(Stored entries)

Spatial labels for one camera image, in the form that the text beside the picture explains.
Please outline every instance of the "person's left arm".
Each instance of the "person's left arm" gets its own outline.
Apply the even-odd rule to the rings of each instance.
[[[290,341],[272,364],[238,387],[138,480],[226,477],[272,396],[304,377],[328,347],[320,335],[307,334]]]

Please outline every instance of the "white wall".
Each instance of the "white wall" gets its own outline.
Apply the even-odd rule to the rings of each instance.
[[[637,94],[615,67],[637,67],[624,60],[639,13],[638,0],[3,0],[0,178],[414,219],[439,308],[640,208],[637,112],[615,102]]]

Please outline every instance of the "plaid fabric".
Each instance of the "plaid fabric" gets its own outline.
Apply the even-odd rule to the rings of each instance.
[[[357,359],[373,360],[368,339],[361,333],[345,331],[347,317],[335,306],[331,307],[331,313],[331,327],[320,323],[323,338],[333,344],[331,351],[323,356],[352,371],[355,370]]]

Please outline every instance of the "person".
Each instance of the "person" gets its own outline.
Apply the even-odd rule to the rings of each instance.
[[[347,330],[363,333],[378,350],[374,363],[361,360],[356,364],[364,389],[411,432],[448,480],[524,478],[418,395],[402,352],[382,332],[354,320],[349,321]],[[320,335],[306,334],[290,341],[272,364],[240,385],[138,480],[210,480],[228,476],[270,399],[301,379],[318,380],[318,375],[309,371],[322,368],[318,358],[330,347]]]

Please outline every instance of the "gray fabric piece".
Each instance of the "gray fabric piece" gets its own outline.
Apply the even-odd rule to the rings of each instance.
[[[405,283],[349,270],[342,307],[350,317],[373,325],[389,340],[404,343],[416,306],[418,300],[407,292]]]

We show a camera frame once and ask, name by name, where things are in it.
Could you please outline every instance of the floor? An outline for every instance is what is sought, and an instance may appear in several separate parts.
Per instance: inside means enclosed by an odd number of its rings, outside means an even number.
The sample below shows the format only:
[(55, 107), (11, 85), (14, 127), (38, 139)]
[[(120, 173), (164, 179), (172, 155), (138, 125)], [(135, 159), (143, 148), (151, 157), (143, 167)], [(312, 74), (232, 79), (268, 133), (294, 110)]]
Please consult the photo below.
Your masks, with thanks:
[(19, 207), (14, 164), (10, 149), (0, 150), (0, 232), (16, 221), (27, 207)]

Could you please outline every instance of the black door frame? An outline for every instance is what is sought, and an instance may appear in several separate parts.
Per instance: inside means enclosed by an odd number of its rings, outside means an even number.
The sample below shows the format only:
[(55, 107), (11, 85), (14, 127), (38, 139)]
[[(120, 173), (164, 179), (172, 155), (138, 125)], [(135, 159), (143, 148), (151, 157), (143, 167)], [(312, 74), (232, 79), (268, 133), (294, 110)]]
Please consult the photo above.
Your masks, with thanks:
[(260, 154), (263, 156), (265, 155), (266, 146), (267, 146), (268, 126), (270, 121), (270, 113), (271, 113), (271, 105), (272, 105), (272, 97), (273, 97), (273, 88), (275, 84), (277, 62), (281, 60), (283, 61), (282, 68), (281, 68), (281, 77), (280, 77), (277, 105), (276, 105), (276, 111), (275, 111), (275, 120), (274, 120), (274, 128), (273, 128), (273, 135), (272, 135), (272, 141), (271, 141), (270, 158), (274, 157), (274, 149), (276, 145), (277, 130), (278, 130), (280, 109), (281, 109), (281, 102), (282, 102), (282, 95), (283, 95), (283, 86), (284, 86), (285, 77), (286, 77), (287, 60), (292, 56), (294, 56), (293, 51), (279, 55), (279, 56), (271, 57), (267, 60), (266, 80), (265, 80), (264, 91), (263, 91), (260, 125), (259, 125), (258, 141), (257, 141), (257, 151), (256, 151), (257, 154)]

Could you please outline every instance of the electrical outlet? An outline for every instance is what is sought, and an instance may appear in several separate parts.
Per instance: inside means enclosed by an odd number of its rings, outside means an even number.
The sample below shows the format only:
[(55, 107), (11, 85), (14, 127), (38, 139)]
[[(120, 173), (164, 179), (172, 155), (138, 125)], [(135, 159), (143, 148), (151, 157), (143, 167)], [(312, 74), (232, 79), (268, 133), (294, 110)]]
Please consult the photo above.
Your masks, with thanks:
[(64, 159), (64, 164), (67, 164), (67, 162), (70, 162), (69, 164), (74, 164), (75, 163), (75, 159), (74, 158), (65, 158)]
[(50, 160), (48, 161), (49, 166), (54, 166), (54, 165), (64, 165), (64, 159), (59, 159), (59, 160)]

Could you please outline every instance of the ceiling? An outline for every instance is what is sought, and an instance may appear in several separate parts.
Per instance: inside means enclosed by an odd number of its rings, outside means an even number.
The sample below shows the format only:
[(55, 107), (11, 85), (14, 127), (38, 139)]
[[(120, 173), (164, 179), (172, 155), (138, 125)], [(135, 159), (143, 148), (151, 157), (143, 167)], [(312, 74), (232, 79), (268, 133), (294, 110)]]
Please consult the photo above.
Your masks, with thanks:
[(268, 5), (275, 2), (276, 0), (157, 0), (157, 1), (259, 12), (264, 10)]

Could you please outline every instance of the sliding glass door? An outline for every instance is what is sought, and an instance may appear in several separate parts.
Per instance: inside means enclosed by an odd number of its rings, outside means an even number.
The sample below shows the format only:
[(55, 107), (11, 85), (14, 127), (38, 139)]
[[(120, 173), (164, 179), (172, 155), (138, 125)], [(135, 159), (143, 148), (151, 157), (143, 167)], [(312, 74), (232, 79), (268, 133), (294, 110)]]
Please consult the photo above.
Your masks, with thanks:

→ **Instructions for the task**: Output the records above exactly as written.

→ **Reply to the task**:
Spatial labels for one camera image, in the form that the text beside the picture explains.
Please outline every instance of the "person's left arm".
Each instance of the "person's left arm" gets its own outline.
Apply the even-odd rule to the rings of each instance.
[[[290,341],[272,364],[238,387],[138,480],[226,477],[272,396],[304,377],[328,347],[320,335],[307,334]]]

Please outline every instance of the "white wall".
Each instance of the "white wall" gets its own outline.
Apply the even-odd rule to the rings of each instance.
[[[637,94],[615,67],[637,67],[624,60],[639,13],[638,0],[3,0],[0,178],[414,219],[439,308],[640,208],[637,112],[615,102]]]

Please outline every instance of the "plaid fabric".
Each instance of the "plaid fabric" gets its own outline.
Apply the even-odd rule to the rings of each instance.
[[[357,359],[373,360],[368,339],[361,333],[345,331],[347,317],[335,306],[331,307],[331,313],[331,327],[320,323],[323,338],[333,344],[331,351],[323,356],[352,371],[355,370]]]

Please outline every instance of the "person".
Each instance of the "person" gets its own outline.
Apply the even-odd rule to the rings of each instance.
[[[347,330],[363,333],[378,350],[374,363],[361,360],[356,364],[364,389],[411,432],[448,480],[524,478],[418,395],[402,352],[382,332],[354,320],[349,321]],[[320,335],[306,334],[290,341],[272,364],[240,385],[138,480],[210,480],[228,476],[270,399],[301,379],[318,380],[318,375],[309,371],[322,368],[318,358],[330,347]]]

Please outline every instance of the "gray fabric piece".
Each instance of the "gray fabric piece" gets its own outline.
Apply the even-odd rule to the rings of each instance.
[[[405,283],[349,270],[342,307],[350,317],[373,325],[389,340],[404,343],[416,306],[418,300],[407,292]]]

We show a camera frame once and ask, name by name, where things are in it.
Could you please outline every instance of the floor? An outline for every instance is what is sought, and an instance may appear in several separate parts.
Per instance: inside means enclosed by an odd number of its rings, outside means an even number.
The sample below shows the format only:
[(55, 107), (11, 85), (14, 127), (38, 139)]
[[(120, 173), (164, 179), (172, 155), (138, 125)], [(135, 159), (143, 148), (151, 157), (143, 167)], [(312, 74), (232, 79), (268, 133), (294, 110)]]
Please consult the photo below.
Your masks, with thanks:
[(19, 207), (14, 164), (10, 149), (0, 150), (0, 232), (16, 221), (27, 207)]

Could you please outline every instance of the black door frame? An outline for every instance is what is sought, and an instance may appear in several separate parts.
Per instance: inside means enclosed by an odd number of its rings, outside means an even number.
The sample below shows the format only:
[(55, 107), (11, 85), (14, 127), (38, 139)]
[[(120, 173), (164, 179), (172, 155), (138, 125)], [(135, 159), (143, 148), (151, 157), (143, 167)], [(312, 74), (232, 79), (268, 133), (294, 110)]]
Please consult the photo above.
Your masks, with thanks:
[(260, 154), (263, 156), (265, 155), (266, 146), (267, 146), (268, 126), (270, 121), (270, 113), (271, 113), (271, 105), (272, 105), (272, 97), (273, 97), (273, 88), (275, 84), (277, 62), (281, 60), (283, 61), (282, 68), (281, 68), (281, 77), (280, 77), (277, 105), (276, 105), (276, 111), (275, 111), (275, 120), (274, 120), (274, 128), (273, 128), (273, 135), (272, 135), (272, 141), (271, 141), (270, 158), (274, 157), (274, 149), (276, 145), (277, 130), (278, 130), (280, 109), (281, 109), (281, 102), (282, 102), (282, 95), (283, 95), (283, 86), (284, 86), (285, 77), (286, 77), (287, 60), (292, 56), (294, 56), (293, 51), (279, 55), (279, 56), (271, 57), (267, 60), (266, 80), (265, 80), (264, 91), (263, 91), (260, 125), (259, 125), (258, 141), (257, 141), (257, 151), (256, 151), (257, 154)]

Could you please outline every instance of the electrical outlet? An outline for every instance is what is sought, and an instance may appear in several separate parts.
Per instance: inside means enclosed by an odd number of its rings, outside means an even number.
The sample below shows the format only:
[(55, 107), (11, 85), (14, 127), (38, 139)]
[[(120, 173), (164, 179), (172, 155), (138, 125)], [(135, 159), (143, 148), (151, 157), (143, 167)], [(312, 74), (232, 79), (268, 133), (294, 110)]]
Please consult the photo above.
Your masks, with thanks:
[(64, 159), (64, 164), (67, 164), (67, 162), (70, 162), (69, 164), (74, 164), (75, 163), (75, 159), (74, 158), (65, 158)]
[(50, 160), (48, 161), (49, 166), (54, 166), (54, 165), (64, 165), (64, 159), (59, 159), (59, 160)]

Could you please outline every instance of the ceiling? An outline for every instance is what is sought, and an instance may appear in several separate parts.
Per instance: inside means enclosed by an odd number of its rings, outside means an even number.
The sample below shows the format only:
[(55, 107), (11, 85), (14, 127), (38, 139)]
[[(120, 173), (164, 179), (172, 155), (138, 125)], [(135, 159), (143, 148), (151, 157), (143, 167)], [(312, 74), (232, 79), (268, 133), (294, 110)]]
Please consult the photo above.
Your masks, with thanks:
[(268, 5), (275, 2), (276, 0), (157, 0), (157, 1), (259, 12), (264, 10)]

Could you please outline every instance of the sliding glass door? An outline for every instance is what is sought, and an instance may appear in several separate parts.
Per instance: inside means enclosed by an odd number of its rings, outside means an even number.
The sample below shows the format only:
[(55, 107), (11, 85), (14, 127), (38, 139)]
[[(120, 173), (164, 179), (172, 155), (138, 125)], [(135, 159), (143, 148), (151, 157), (143, 167)], [(312, 74), (232, 79), (268, 133), (294, 110)]]
Please consult the photo above.
Your masks, with thanks:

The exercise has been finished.